[Start of section]

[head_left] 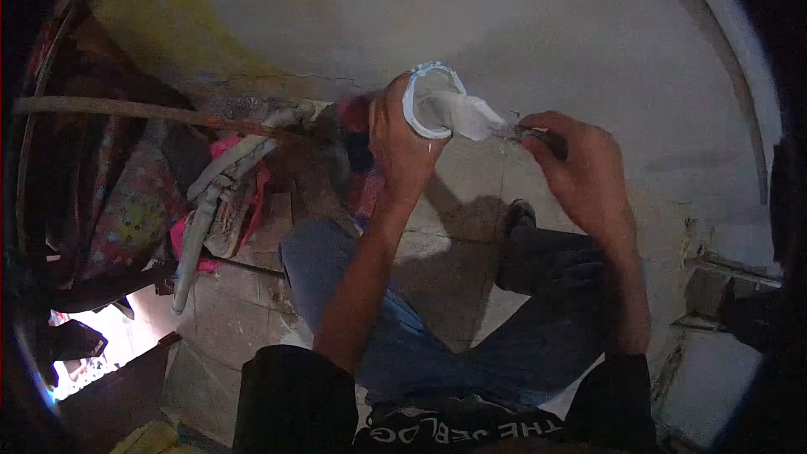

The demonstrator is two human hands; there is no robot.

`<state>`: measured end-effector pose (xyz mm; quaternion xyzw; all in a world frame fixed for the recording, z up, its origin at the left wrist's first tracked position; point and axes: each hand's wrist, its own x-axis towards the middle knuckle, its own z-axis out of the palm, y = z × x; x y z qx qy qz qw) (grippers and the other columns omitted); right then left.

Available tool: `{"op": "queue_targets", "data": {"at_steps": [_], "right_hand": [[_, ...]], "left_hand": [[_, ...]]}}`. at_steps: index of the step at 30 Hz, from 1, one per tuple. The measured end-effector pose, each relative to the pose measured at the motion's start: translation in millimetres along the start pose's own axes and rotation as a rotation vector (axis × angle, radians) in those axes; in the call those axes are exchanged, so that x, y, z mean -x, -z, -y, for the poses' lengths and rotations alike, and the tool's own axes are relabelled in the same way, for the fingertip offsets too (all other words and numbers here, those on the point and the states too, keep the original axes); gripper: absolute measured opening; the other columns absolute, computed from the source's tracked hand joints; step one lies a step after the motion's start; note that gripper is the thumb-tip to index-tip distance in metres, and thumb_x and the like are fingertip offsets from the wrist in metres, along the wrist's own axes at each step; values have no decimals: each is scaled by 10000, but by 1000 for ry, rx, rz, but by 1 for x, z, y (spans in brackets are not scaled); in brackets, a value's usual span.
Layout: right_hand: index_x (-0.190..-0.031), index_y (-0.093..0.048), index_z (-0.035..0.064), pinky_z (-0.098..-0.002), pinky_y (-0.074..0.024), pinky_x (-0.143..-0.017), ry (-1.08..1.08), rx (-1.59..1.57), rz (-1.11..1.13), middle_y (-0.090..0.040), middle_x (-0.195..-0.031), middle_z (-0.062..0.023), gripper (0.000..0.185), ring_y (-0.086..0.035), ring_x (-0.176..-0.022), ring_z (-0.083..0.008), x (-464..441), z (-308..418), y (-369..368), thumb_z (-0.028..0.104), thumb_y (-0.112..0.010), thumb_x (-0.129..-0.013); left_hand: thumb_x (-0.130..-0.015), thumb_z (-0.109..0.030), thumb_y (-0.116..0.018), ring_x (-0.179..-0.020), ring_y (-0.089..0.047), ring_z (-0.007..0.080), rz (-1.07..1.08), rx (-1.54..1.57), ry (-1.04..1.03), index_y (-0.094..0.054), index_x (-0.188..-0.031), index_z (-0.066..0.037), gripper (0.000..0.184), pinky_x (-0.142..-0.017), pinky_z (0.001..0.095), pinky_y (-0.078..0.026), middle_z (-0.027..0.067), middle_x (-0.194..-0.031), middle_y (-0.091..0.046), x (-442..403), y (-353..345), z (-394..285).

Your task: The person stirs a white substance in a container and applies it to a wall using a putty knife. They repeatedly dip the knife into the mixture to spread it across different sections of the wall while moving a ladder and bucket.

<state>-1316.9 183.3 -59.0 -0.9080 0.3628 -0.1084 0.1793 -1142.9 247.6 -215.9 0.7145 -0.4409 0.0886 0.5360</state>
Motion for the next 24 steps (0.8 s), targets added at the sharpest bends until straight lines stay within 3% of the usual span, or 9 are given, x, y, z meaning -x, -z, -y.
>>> {"op": "queue_targets", "data": {"at_steps": [7, 9, 12, 16, 18, 19, 23, 24], "right_hand": [[-1021, -691, 11, -338, -502, -607, -177, -258, 138, -682, -754, -106, 220, -633, -638, -154, -21, -27, 9, 179, -628, -895], [-986, -687, -1, -317, -472, -525, -317, -271, 307, -657, -712, -88, 202, -596, -573, -131, -26, -29, 12, 164, -607, -900], [-986, -669, -27, -309, -455, -521, -285, -297, 462, -627, -704, -81, 250, -555, -559, -118, -25, -45, 3, 186, -568, -902], [-974, -638, -25, -308, -462, -530, -372, -239, 371, -618, -709, -77, 276, -557, -562, -130, -16, -51, -25, 213, -510, -921], [-975, -615, -25, -308, -451, -523, -152, -186, 224, -592, -699, -67, 275, -536, -562, -129, -10, -58, -41, 210, -484, -923], [-952, -609, -17, -299, -428, -517, -316, -199, 270, -548, -669, -43, 261, -505, -561, -122, -4, -49, -37, 204, -473, -923], [-904, -580, 4, -282, -404, -517, -364, -319, 183, -512, -654, -19, 211, -475, -559, -106, 26, -56, -55, 186, -476, -917], [-918, -593, 0, -301, -427, -556, -420, -419, 150, -544, -668, -48, 232, -508, -583, -127, 34, -65, -71, 199, -475, -934]], "left_hand": [[-532, -149, -896, -1154, -508, 350, 14, 63, 102, -460, -1292, -67, 880, -976, 497, -385, 150, -1213, -561, -1, -1, 1], [-548, -146, -886, -1150, -506, 349, -8, 4, -20, -477, -1277, -60, 840, -978, 495, -377, 147, -1220, -559, -2, -3, 5], [-565, -146, -876, -1145, -508, 347, -19, -9, -87, -493, -1261, -53, 800, -973, 488, -381, 148, -1223, -558, -2, -4, 6], [-571, -146, -869, -1146, -509, 353, -51, 33, -94, -500, -1250, -48, 779, -975, 485, -383, 149, -1225, -558, -3, -8, 5], [-564, -143, -870, -1139, -515, 359, 4, 44, -18, -495, -1256, -51, 792, -971, 481, -387, 150, -1225, -559, -3, -5, 5], [-564, -143, -870, -1139, -515, 359, -2, 58, -39, -495, -1256, -51, 792, -971, 481, -387, 150, -1225, -559, -2, -5, 6], [-552, -137, -867, -1149, -510, 375, 16, 104, 54, -484, -1268, -59, 816, -976, 491, -381, 154, -1220, -564, 1, -19, 11], [-546, -133, -860, -1165, -501, 384, 22, 103, 102, -482, -1270, -62, 819, -982, 495, -376, 155, -1217, -568, 1, -21, 11]]}}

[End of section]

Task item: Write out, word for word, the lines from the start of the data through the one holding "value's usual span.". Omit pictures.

Solution for this task:
[head_left] 

The demonstrator is two human hands; there is no robot.

`<state>`: measured end-effector pose (xyz mm; quaternion xyzw; all in a world frame fixed for the recording, z up, its origin at the left wrist's first tracked position; point and axes: each hand's wrist, its own x-axis towards the middle knuckle, its own z-axis out of the palm, y = z × x; x y z qx qy qz qw) (grippers and the other columns omitted); right then left.

Available tool: `{"op": "queue_targets", "data": {"at_steps": [_], "right_hand": [[_, ...]], "left_hand": [[_, ...]]}}`. at_steps: index of the step at 30 Hz, from 1, one per tuple. The measured end-effector pose, each relative to the pose measured at the motion's start: translation in millimetres along the start pose's own axes and rotation as a rotation vector (axis × angle, radians) in those axes; in the call those axes are exchanged, so that x, y, z mean -x, -z, -y, for the poses' lengths and rotations alike, and the tool's own axes are relabelled in the same way, for the fingertip offsets too (all other words and numbers here, those on the point and the states too, keep the original axes); gripper: absolute measured opening; the other columns absolute, computed from the source's tracked hand joints; step one lies a step after the motion's start; note that gripper is the thumb-tip to index-tip distance in metres, and thumb_x and the like are fingertip offsets from the wrist in metres, along the wrist's own axes at each step; values have no decimals: each is scaled by 10000, but by 1000 for ry, rx, rz, but by 1 for x, z, y (spans in brackets are not scaled); in brackets, a value's usual span.

Output for the exercise is complete.